Taken together, the goal is to create an additional 4,300 openings in high-performing schools by the start of the 2015-16 school year. It’s an ambitious agenda that needs to be carefully evaluated. What should be clear, though, and what argues in its favor, is that creative solutions are necessary to fix the problems that plague Buffalo schools and, generally speaking, most other large urban school districts. The old solutions applied in the old ways haven’t worked and aren’t likely to work going forward.

That won’t stop the critics, of course, many of whom are wed to the status quo. Phil Rumore, president of the Buffalo Teachers Federation, proclaimed that “it seems like they’re giving up on Buffalo Public Schools,” a flippant response to a serious effort that the union might prefer to see buried.

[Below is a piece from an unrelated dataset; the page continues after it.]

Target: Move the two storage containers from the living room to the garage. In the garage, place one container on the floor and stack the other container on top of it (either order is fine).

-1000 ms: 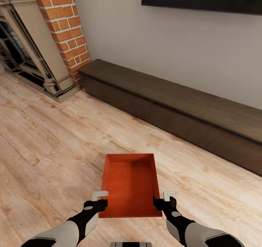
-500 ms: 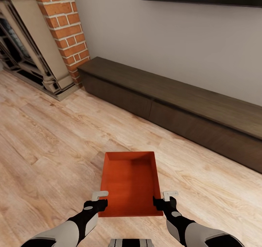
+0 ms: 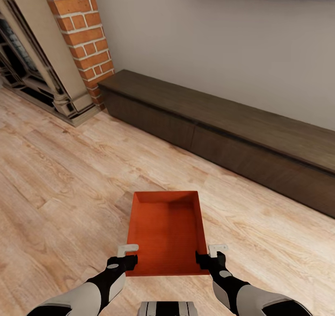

That would hardly be surprising. The effort to create more seats at top schools relies on drawing more charter schools into the city. Charters are funded with public school dollars and their teachers aren’t always union members. That’s a threat.

Still, the district plainly needs additional capacity in good schools, and there are only so many ways of producing it. The problem was highlighted in dramatic style last year when some 2,000 parents exercised their federal right and requested that their children be allowed to attend a higher-performing school. The district could accommodate only several hundred because just 12 of the district’s 57 schools are deemed by the state to be in good standing. That’s a crisis and it demands an aggressive response.

Whether the board’s ideas are the best solution is subject to review, but it’s heartening that the district is moving quickly and also that it plans to bring Ogilvie in to oversee the work. Ogilvie is a highly respected administrator with a history of working productively with local school systems. He also has a strong relationship with state education officials, who were often critical – sometimes bluntly critical – of the district’s recent leadership.

There will be many hurdles along the way, possibly including the board members who lost their majority status in May’s elections. Those members have a duty to speak their minds, of course, but we hope all members will think first of the thousands of students who are entitled to something better than what they have been offered.